Start of RECORDED DATA
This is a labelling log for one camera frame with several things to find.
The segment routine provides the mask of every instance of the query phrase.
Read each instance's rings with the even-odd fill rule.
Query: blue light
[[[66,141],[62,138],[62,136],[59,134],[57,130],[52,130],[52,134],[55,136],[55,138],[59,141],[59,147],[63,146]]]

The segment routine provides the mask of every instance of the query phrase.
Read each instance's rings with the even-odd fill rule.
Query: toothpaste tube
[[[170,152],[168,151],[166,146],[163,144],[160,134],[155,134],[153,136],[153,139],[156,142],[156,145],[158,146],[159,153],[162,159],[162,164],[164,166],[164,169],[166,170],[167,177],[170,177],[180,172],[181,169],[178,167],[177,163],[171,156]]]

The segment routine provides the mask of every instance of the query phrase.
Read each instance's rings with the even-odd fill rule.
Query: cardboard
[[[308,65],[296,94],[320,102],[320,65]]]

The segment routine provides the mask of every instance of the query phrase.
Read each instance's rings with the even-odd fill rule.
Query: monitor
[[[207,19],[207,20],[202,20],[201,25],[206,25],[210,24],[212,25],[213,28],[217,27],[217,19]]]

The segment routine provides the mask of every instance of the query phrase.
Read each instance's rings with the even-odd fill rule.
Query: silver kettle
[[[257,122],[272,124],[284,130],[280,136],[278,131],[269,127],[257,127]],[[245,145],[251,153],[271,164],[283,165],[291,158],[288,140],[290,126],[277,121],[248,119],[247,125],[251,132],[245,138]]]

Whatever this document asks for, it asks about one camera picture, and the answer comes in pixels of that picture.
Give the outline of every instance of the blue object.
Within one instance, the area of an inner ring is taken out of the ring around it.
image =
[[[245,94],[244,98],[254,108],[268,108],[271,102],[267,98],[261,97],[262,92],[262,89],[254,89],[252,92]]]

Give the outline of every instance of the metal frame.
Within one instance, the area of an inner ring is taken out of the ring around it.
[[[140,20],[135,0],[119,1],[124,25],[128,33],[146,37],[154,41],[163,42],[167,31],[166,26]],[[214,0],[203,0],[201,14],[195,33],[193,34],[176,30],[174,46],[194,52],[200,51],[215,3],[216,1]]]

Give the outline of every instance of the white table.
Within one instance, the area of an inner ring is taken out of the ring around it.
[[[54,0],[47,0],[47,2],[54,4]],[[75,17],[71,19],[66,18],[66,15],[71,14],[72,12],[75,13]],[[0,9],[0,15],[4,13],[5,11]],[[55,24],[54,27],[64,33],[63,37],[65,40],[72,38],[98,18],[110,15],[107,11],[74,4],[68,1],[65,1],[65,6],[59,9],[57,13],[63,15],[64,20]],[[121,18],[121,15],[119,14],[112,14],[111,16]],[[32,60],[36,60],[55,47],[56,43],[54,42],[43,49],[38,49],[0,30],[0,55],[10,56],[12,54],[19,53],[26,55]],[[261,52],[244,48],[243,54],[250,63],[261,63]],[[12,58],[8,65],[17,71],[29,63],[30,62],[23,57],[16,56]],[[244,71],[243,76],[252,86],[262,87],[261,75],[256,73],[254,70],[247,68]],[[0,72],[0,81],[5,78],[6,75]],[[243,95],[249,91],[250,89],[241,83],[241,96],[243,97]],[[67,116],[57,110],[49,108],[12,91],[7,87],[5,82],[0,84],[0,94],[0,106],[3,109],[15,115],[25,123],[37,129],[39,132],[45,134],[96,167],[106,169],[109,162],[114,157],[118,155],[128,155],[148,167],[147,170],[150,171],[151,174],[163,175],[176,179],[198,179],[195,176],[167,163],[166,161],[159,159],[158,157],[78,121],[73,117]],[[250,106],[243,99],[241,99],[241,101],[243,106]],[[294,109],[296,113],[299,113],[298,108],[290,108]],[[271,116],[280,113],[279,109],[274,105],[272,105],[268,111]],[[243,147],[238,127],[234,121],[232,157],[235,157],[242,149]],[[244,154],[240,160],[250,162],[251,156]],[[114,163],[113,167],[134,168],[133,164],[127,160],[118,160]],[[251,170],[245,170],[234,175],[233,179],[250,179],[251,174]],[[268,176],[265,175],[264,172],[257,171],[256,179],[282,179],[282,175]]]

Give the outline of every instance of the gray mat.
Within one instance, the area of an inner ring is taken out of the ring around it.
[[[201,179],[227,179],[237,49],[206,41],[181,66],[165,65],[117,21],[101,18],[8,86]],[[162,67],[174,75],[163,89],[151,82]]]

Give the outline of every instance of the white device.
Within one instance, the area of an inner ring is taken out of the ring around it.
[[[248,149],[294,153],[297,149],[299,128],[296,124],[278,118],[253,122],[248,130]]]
End of RECORDED DATA
_WHAT YOU ARE ASKED TO DO_.
Wherever "outline" occurs in the entries above, copy the line it sits on.

_OUTPUT BELOW_.
Give the outline of every instance of the blue object.
Give the outline of every instance of the metal frame.
Give the outline of every instance of the white table.
Give the outline of every instance of the gray mat.
Give the outline of every instance of the white device.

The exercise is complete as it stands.